Poucos dias depois, estava ele com sua companheira numa rua próxima, passeando, e uma menina, de pouco mais de dois anos, veio até os dois pedir dinheiro. Acharam estranho que estivesse só por ali, então lhe deram uma moeda e a seguiram. Após a esquina, a garota entregou o que recebeu a uma mulher estropiada, sentada junto ao meio fio, que cheirava uma lata de cola. Ela pegou a moeda, xingou a menina, deu-lhe um safanão, que a derrubou com violência, e ainda lhe cuspiu na cara, diversas vezes.

Sal socorreu a pequena, que chorava, entregou-a a Berta, que a amparou, agarrou com força a mulher e chamou a polícia. Foram todos parar na delegacia. Durante o interrogatório, o delegado, que já conhecia a detida, sabia que a criança não lhe era aparentada, e pesquisando um pouco, descobriu ser órfã de uma sua vizinha, morta recentemente por alcoolismo. Fora levada para um lar de menores, e de lá fora retirada por aquela mulher, que se declarara tia.

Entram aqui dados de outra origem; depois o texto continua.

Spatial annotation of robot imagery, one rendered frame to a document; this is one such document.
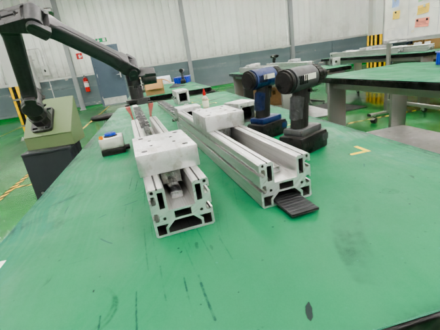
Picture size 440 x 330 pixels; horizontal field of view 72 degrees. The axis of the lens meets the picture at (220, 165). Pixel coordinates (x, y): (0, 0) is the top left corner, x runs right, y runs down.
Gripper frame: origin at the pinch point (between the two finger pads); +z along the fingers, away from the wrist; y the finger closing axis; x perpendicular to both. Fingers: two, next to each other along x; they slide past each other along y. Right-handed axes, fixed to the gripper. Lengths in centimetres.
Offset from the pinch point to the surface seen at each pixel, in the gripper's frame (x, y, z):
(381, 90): 25, 163, 15
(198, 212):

Dali a pouco chegou a assistente social, que perguntou se Sal e Berta gostariam de ter a guarda provisória da pequena. Surpreso com a pergunta, ele olhou para sua garota, que nem pestanejou e já respondeu, afirmativamente. Berta e a menina não se largavam, todo o tempo em que ali estiveram. Ao perguntar sobre o nome, souberam que ela não havia sido registrada, e que poderiam aguardar alguns meses, para decidir sobre a guarda permanente e, em caso positivo, registrá-la como filha, escolhendo um nome de seu agrado.

- Pois ela se chamará, daqui pra frente, Hermínia. (assim resolveu Berta)

Ao chegarem em casa e contarem o ocorrido, comoção e estranheza, por verificarem que ela se afeiçoara a uma criança estranha, mas não perguntava nada sobre o seu. Porém, seguiram com o que foi pedido por Ana, e Sal, por mais que se afeiçoasse à menina, não podia se conformar em manter seu garoto na obscuridade. Foi o destino, mais uma vez, que resolveu a questão. Hermínia ouviu o choro de Leopoldo (esse era seu nome), foi até ele e fez carinho, cantou para ele, até que Berta, procurando-a, encontrou-a junto ao berço, dando de cara com seu filho. Foi chegando de mansinho, aparvalhada, sem atinar com o que era aquilo.

Hermínia pegou sua mão e colocou no rosto do bebê. Ao tocar sua pele, ela sentiu um baque forte e começou a lembrar de tudo. Chorando, pegou o menino no colo e o embalou.